Si nous reprenons ces attendus et ces compétences du point de vue d’un aide-soignant également formateur professionnel pour adultes, mis à part le fait qu’il n’est pas infirmier, nous verrons que quasiment tous les critères demandés ci-dessus répondent « présent ».
o D’abord, en tant qu’aide-soignant depuis plus de quatre ans, il a à l’évidence une bonne connaissance du métier, des relations avec les autres soignants et de l’ensemble des services. Il ne sera pas faux de dire que la connaissance du métier d’aide-soignant par un aide-soignant lui-même est sans doute meilleure que celle que peut en avoir une infirmière ou une infirmière cadre probablement plus éloignée encore du métier du fait de ses responsabilités organisationnelles.
o C’est encore plus intéressant de voir que, en tant que formatrices professionnelles pour adultes, les compétences attendues des infirmières cadres qui souhaitent être formatrices sont parfaitement présentes chez une aide-soignante formatrice professionnelle pour adultes. Sans reprendre tous les critères, on notera une formation solide en ingénierie de formation, une connaissance des multiples outils et modalités pédagogiques, la conception de documents pédagogiques, le suivi personnalisé de chacun des apprenants et chose que de nombreux cadres ne savent pas bien faire, l’animation des réunions et des formations.

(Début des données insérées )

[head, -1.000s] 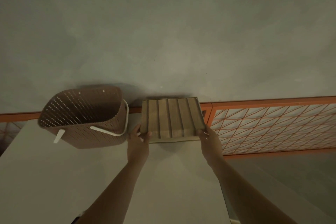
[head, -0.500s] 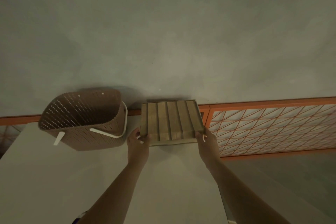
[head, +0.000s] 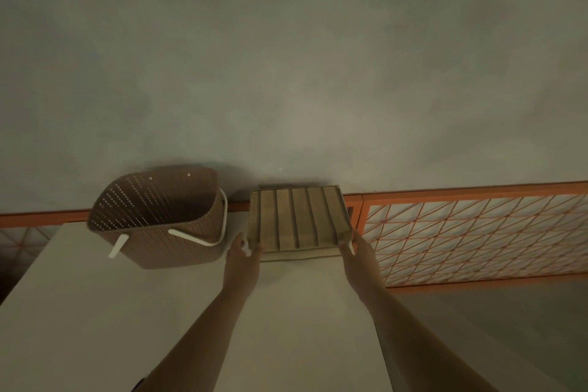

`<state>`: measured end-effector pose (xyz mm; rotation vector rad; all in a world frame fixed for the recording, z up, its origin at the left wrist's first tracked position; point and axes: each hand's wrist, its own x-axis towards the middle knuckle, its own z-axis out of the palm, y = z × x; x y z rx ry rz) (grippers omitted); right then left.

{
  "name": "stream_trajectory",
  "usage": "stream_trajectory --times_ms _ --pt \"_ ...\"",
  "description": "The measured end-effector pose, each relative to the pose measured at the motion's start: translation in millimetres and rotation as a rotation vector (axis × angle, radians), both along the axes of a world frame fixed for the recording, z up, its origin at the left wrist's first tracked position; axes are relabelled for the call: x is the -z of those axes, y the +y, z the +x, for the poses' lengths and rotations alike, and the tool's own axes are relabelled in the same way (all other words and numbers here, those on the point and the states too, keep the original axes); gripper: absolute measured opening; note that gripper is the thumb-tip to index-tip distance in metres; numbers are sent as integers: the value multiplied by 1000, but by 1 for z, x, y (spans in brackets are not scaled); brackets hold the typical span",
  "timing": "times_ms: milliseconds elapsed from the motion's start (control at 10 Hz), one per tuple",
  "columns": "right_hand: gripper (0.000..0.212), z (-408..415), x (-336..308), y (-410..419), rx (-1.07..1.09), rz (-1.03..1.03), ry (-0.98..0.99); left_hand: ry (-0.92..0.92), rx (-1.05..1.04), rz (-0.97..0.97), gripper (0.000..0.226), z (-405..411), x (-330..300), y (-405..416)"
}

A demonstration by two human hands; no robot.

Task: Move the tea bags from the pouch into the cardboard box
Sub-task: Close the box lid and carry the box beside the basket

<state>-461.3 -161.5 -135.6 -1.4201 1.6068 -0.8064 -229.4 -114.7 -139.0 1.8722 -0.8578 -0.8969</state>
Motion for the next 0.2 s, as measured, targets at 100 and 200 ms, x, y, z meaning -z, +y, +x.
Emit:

Alors, si les chauffagistes forment les chauffagistes, les cuisiniers forment les cuisiniers, les pâtissiers forment les pâtissiers, les médecins forment les médecins, les maçons de tous ordres forment les maçons et que ceci semble logique à tout le monde, il nous semble évident que des aides-soignants également formateurs professionnels pour adultes puissent former les futurs aides-soignants.